We are constantly looking for ways to sort ourselves. I do it. You do it. We all do it, and sometimes we aren’t even aware that we are doing it. It may seem like fun and games, and it is…until it’s not. Shibboleths don’t know when to stop. Healthy rivalries turn into vicious divisions. In the Bible, the Ephraimites and the Gileadites weren’t playing a football game, they were killing each other. This desire we have to sort ourselves has a dark side: it becomes an addiction. We won’t stop until we are deciding who is worthy of life and who isn’t, or who is entitled to sit on God’s right hand and who should be on the left.

Jesus said, “When the Son of Man comes in his glory, and all the angels with him, then he will sit on the throne of his glory. All the nations will be gathered before him, and he will separate people one from another as a shepherd separates the sheep from the goats, and he will put the sheep at his right hand and the goats at the left. 

Therefore, thus says the Lord God to them: I myself will judge between the fat sheep and the lean sheep. Because you pushed with flank and shoulder, and butted at all the weak animals with your horns until you scattered them far and wide, I will save my flock, and they shall no longer be ravaged; and I will judgebetween sheep and sheep.

I will set up over them one shepherd, my servant David, and he shall feed them: he shall feed them and be their shepherd. And I, the Lord, will be their God, and my servant David shall be prince among them; I, the Lord, have spoken.

Jesus talks about the great day when he will come in glory and separate the sheep from the goats. When those who are the righteous will be separated from those that are accursed. God tells Ezekiel that some day he will come and judge between the fat sheep and the lean sheep. We hear these prophecies and it confirms for us what we already know and believe: that the world is filled with sheep and goats, or fat sheep and lean sheep. The world is filled with bad guys and good guys. The world is filled with those who are blessed and those who are accursed, so why can’t we get a head start on all this sorting? 

Ah but, you see that’s not our job. The sheep are not qualified to sort themselves out; whenever they try, it is just sheep pushing flank and shoulder against other sheep; the strong butting against the weak until all are scattered. We want to decide who the sheep are and who the goats are, but Jesus makes it clear that that is his job, not ours. We love to judge and sort ourselves, but God makes it very clear that the only sorting and judging that is every going to matter is the sorting that he does. The more inclined we are to sort people according to who we think is blessed and accursed, or who we think is a sheep and who we think is a goat, the more likely we are to find ourselves on the wrong side of Jesus when the real sorting happens. 

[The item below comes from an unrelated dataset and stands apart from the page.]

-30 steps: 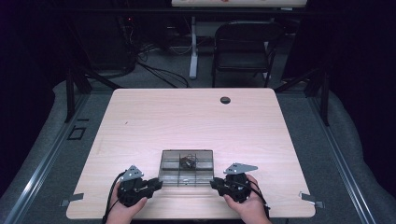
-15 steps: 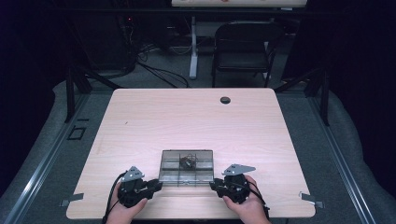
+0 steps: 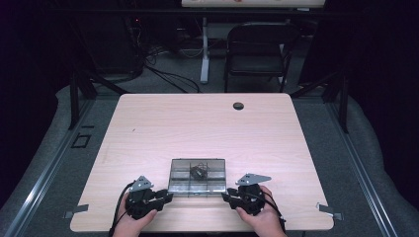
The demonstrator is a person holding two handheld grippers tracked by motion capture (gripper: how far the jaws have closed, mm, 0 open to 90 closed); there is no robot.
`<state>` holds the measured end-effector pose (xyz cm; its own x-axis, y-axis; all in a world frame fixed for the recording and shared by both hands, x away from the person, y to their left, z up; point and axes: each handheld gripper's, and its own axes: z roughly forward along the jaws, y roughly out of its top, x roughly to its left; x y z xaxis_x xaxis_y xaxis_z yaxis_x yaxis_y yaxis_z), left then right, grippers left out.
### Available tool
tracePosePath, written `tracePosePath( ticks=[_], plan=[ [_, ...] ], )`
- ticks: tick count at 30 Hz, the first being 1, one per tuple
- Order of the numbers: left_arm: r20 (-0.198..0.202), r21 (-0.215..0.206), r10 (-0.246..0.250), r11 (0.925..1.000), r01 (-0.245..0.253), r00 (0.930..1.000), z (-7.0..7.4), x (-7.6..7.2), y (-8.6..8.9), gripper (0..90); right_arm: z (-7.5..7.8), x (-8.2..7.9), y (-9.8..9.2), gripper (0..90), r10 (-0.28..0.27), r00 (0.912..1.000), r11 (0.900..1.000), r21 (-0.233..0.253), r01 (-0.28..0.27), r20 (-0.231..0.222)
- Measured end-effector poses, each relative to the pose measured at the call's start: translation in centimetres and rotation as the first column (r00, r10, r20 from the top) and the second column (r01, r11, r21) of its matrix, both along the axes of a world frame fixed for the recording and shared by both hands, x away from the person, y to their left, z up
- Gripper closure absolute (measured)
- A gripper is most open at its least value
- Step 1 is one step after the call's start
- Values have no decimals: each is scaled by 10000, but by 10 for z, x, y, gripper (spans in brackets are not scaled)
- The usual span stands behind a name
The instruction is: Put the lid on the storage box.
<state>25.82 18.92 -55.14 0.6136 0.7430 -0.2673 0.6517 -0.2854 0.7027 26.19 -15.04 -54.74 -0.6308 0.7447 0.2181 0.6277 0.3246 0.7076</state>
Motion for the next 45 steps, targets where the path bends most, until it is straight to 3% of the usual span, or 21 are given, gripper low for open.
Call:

If we really believe that Christ is our king, which is what we proclaim today. If we really trust that Christ is the Lord, King, and judge of the universe, then we have to learn to put our own little shibboleths aside. We need to stop trying to sort the world out for Jesus and trust that he will know his own sheep when he comes looking for them. None of us are qualified to judge, not even the best among us, we are all gonna get it wrong.

In Jesus’s little story this morning, did you notice that the sheep and the goats have something in common? The righteous people on Jesus’s right hand and the accursed people on Jesus’s left hand have one important in common: they are all surprised at which side they wound up on.